* ACTIVITY *
Starting at the line that contains "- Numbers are" and stopping at the line that contains "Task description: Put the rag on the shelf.", transcribe every line of the material below exactly; pictures stay out.
[[ SUPPLIED INFORMATION open ]]
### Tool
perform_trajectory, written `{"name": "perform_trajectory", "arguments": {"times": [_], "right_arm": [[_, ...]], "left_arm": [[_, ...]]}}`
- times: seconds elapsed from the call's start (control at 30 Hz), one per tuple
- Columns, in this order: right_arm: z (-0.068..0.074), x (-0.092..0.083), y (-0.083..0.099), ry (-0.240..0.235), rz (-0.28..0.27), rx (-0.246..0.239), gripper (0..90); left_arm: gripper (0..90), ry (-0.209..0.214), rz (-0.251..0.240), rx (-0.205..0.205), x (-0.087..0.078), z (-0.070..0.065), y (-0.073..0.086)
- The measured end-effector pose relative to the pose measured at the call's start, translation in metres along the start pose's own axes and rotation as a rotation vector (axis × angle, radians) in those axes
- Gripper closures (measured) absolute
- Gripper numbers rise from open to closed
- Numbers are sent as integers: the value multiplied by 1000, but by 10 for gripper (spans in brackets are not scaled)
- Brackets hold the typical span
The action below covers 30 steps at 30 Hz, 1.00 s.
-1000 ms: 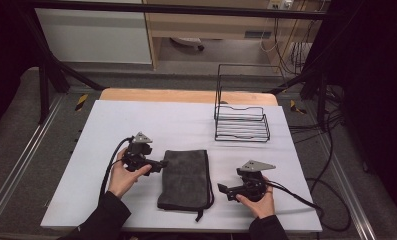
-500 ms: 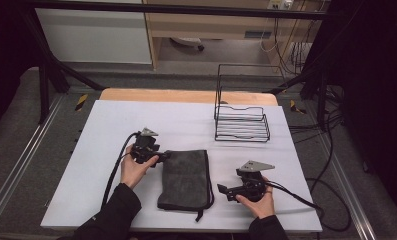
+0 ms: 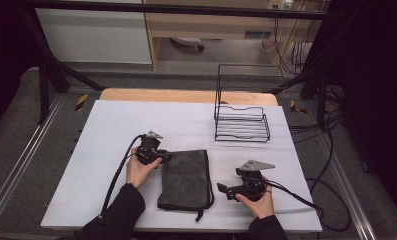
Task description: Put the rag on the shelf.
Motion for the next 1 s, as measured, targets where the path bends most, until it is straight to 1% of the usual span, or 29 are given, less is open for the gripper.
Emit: {"name": "perform_trajectory", "arguments": {"times": [0.07, 0.1, 0.23, 0.3, 0.4, 0.5, 0.6, 0.63, 0.7, 0.77, 0.83, 0.9, 0.93, 1.0], "right_arm": [[-1, 0, -2, -3, -6, -3, 38], [-1, 0, -3, -5, -11, 4, 37], [-1, 1, -9, -4, -24, 5, 33], [0, 2, -14, -9, -36, 6, 29], [1, 6, -21, -3, -38, 3, 23], [4, 12, -32, -11, -50, -3, 20], [7, 21, -45, -17, -57, -14, 11], [6, 24, -50, -7, -58, -21, 16], [5, 32, -58, 4, -54, -4, 18], [3, 40, -65, 13, -47, -1, 25], [0, 49, -70, 18, -39, -3, 54], [-6, 57, -73, 43, -26, 1, 80], [-8, 62, -75, 49, -21, 8, 98], [-14, 69, -77, 52, -24, 29, 161]], "left_arm": [[703, 0, -1, -2, 1, -1, 1], [711, 0, 1, -2, 1, -1, 1], [725, -9, 4, -5, 1, -2, 2], [731, -17, 5, 4, 1, -3, 2], [745, -19, 3, 5, 2, -4, 2], [752, -9, 1, 7, 2, -3, 2], [754, 1, 1, 0, 2, -3, 2], [755, 2, 1, 0, 2, -3, 2], [756, 3, 2, 5, 2, -3, 2], [757, 3, 0, 5, 2, -3, 3], [758, 2, -5, 5, 2, -3, 2], [759, 5, -5, 7, 2, -3, 2], [759, 7, -5, 5, 2, -3, 3], [760, 11, -5, 7, 2, -3, 3]]}}
Point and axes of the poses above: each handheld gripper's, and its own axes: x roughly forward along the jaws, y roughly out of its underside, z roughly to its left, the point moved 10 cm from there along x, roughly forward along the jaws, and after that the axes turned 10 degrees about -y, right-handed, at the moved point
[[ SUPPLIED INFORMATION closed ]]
* ANSWER SPACE *
- Numbers are sent as integers: the value multiplied by 1000, but by 10 for gripper (spans in brackets are not scaled)
- Brackets hold the typical span
The action below covers 30 steps at 30 Hz, 1.00 s.
-1000 ms: 
-500 ms: 
+0 ms: 
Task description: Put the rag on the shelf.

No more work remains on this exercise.